If Python were a blocker for the adoption and development of ML, it wouldn't be the default language of the most popular ML libs.
The reason is, the high performant code is written in C++/C/Fortran. Python is just used to glue everything and provide a nice and rich interface. That's what really matters.
To me Julia is more to Fortran than Python. And it doesn't have many usages outside numeric programming.
Scapping the Web, building rest APIs, Performing Data Analysis, Automation scripts is much easier in Python than Julia or Swift.
Edit: typos
> To me Julia is more to Fortran than Python. And it doesn't have many usages outside numeric programming.
Again, you're making unsubstantiated claims.
> Python is just used to glue everything and provide a nice and rich interface. That's what really matters.
So, now I have to not only learn Python but also Fortran/C++/C because the underlying library that I might want to adapt is written in one of these languages. In Julia the DL library, for example, is written in Julia. What you are claiming is a pro is actually a con.
> Scapping the Web, building rest APIs, Performing Data Analysis, Automation scripts is much easier in Python than Julia or Swift.
That might be true for Swift, but certainly not for Julia.
Basically the only time you'll want to do this from Python is if there is specific Fortran or C++ library you want to use. You'd have to do the same in Swift or Julia in this case.
It's kind of a silly point to try to score: "it's possible to write an efficient deep learning library in Julia (although no one has done it yet), and yes, you can do the same in Numpy in Python, and XLA in Python will outpeform it, but someone else wrote some C/C++ there to make that possible!"
You are much more likely to want to write CUDA kernels (in C!) than you are to write C framework code to interface with Python for machine learning.
The person is looking to "get into ML". I've been working as a professional ML developer for 6 years, and I've never written any C or C++ for it.

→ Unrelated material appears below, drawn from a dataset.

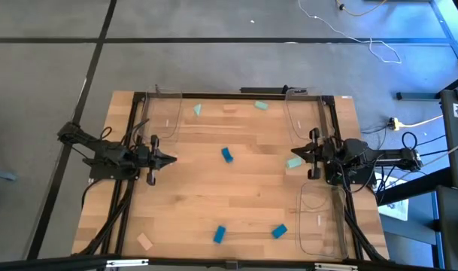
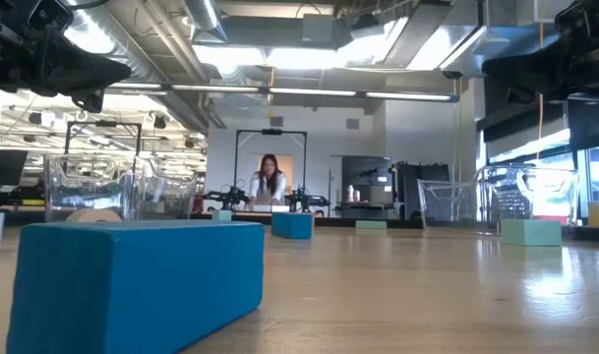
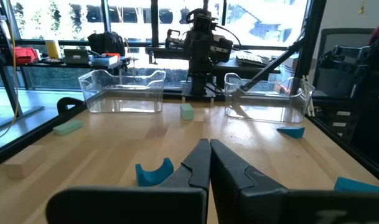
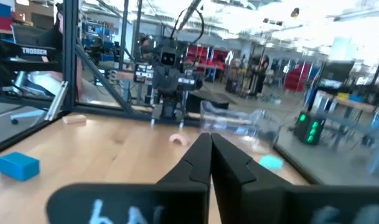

This may be generally true (though the benchmarks I've seen show Knet.jl and sometimes Flux.jl on par with TF/PyTorch with a single machine + single GPU), but there are definitely domains where it is categorically not. The most prominent one is neural *DEs, where the SciML [1] ecosystem has SOTA performance. You can really see Python/C++-based frameworks struggle here because they have slow "glue code" and don't (one could argue can't effectively) optimize for latency. That's not a problem for most CV models and transformers, but really stunts research into more dynamic approaches.
I started looking for benchmarks (because it sounds like the kind of thing JAX would do well) and the very first link I clicked included:
Wraps for common C/Fortran methods like Sundials and Hairer's radau
which is exactly what was claimed wasn't needed.
Those are exactly the things wrapping fortran and c won't give you
Currently Jax has an in-progress stiff ODE solver that's about 200x slower than SciPy
https://github.com/google/jax/issues/3686#issuecomment-65709...
and SciPy (with JIT) is about 50x-100x slower than the pure Julia methods
https://benchmarks.sciml.ai/html/MultiLanguage/wrapper_packa...
so Jax has more than a little bit of a way to go.
You don't need to learn C/C++ or fortran. I've been working with python and ML for about 4 years and haven't touched any C/C++ or fortran to get work done. I agree that it'd be better if we could do everything with just one language but the truth is that Julia is not that language. It's great for HPC but expressive enough for generic things like Web.
See https://genieframework.com/ and interact.jl
Once it can compile it web assembly (work in progress) it be the obvious choice.
I am going to watch Julia adoption, and use it more, when and if it becomes more popular.
Julia might be a good thing to explore once you're up and running.
The most important for newcomers is to pick one language and stick with it long enough to know it well (I would advise for a general-purpose programming language such as python). It will take time before you bump into its limits, and when that happen you can start to look around how things are being done in other languages.
The latter two are tools to send ML models and training pipelines around, so kind of like Google Docs for AI. Colab is on the internet, Jupyter on your PC.
That way, you can easily exchange your experiments with others and/or asks for help online.